Los tambores, el medio de comunicación entre los esclavos negros y luego los negros libertos, son un motivo recurrente a lo largo de toda la obra. En este pasaje anuncian el saqueo de Sans-Souci y la sublevación contra Henri Christophe, autoproclamado rey de Haití. Las imágenes sensoriales se suceden a lo largo de todo el pasaje y se van cerrando y comprimiendo -al igual que los negros sublevados -en torno de Sans-Souci. Henri Christophe comprende que nada puede hacer si es su propio pueblo el que se rebela y clama por su sangre, por lo que termina suicidándose de un disparo en la sien.
"Ti Noel subió sobre su mesa, castigando la marquetería con sus pies callosos. Hacia la ciudad del Cabo el cielo se había vuelto de un negro de humo de incendios como la noche en que habían cantado los caracoles de la montaña y de y de la costa. El anciano lanzó su declaración de guerra a los nuevos amos, dando orden a sus súbditos de partir al asalto de las obras insolentes de los mulatos investidos. En aquel momento, un gran viento verde, surgido del Océano, cayó sobre la Llanura del Norte, colándose por el valle del Dondón con un bramido inmenso. Y en tanto que mugían toros degollados en lo alto del Gorro del Obispo, la butaca, el biombo, los tomos de la enciclopedia, la caja de música, la muñeca, el pez luna, echaron a volar de golpe, en el derrumbe de las últimas ruinas de la antigua hacienda.
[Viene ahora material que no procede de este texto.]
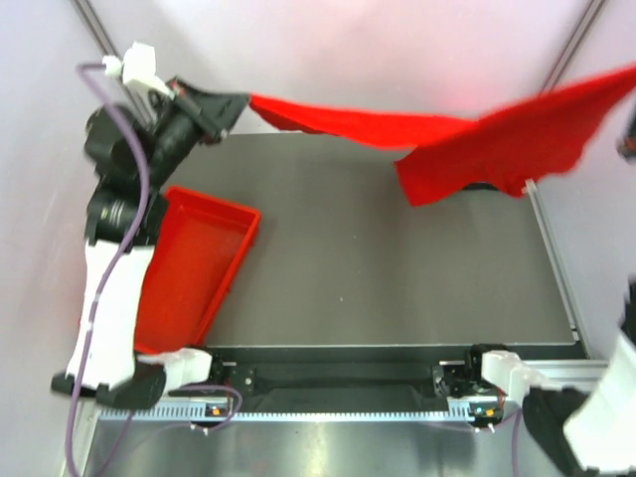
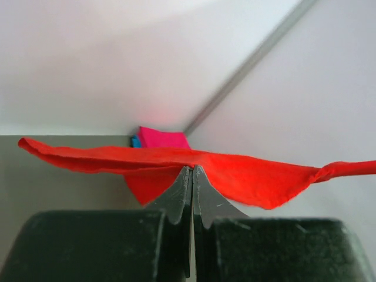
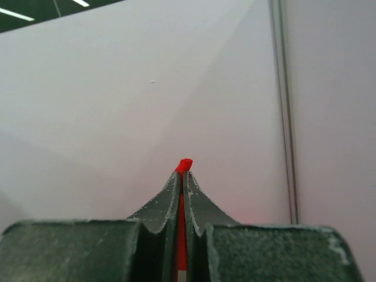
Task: Fold and stack the t-shirts
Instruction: Flatten the tshirt out, then fold the tshirt
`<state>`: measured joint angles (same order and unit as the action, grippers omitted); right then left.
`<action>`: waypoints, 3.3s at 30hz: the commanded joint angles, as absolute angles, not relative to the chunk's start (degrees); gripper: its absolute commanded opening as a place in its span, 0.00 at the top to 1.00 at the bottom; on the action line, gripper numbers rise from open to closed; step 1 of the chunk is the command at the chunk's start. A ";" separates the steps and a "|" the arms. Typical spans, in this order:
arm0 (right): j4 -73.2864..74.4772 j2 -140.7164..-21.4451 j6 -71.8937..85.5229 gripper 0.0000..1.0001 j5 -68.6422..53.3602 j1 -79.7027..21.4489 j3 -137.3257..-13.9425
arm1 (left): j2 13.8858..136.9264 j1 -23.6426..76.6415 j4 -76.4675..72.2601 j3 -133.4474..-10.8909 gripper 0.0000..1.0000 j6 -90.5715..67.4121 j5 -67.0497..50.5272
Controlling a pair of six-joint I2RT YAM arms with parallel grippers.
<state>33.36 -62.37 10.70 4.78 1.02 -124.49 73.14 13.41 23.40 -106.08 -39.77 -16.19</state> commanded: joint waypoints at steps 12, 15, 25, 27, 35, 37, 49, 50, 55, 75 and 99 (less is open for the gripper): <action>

Todos los árboles se acostaron, de copa al sur, sacando las raíces de la tierra. Y durante toda la noche, el mar, hecho lluvia, dejó rastros de sal en los flancos de las montañas. Y desde aquella hora nadie supo más de Ti Noel ni de su casaca verde con puños de encaje salmón, salvo, tal vez, aquel buitre mojado, aprovechador de toda muerte, que esperó el sol con las alas abiertas: cruz de plumas que acabó por plegarse y hundir el vuelo en las espesuras de Bois Caimán."
Con estas imágenes finaliza Carpentier El reino de este mundo. En ellas destacan las imágenes visuales de la tormenta que se abate sobre la Llanura. En verdad, Carpentier describe -aunque no lo diga -un potente huracán azotando la isla. En medio del huracán, los toros degollados por Henri Christophe vuelven a bramar y el mundo parece invertirse: los árboles dan sus copas contra el piso y levantan sus raíces, todos los objetos de la corte de Sans-Souci vuelan por los aires y lo poco que queda de la hacienda termina por derrumbarse por completo. Tras la tormenta, de Ti Noel no quedan rastros, aunque el buitre que busca la carne de un cuerpo muerto parece indicar al lector la muerte del viejo negro.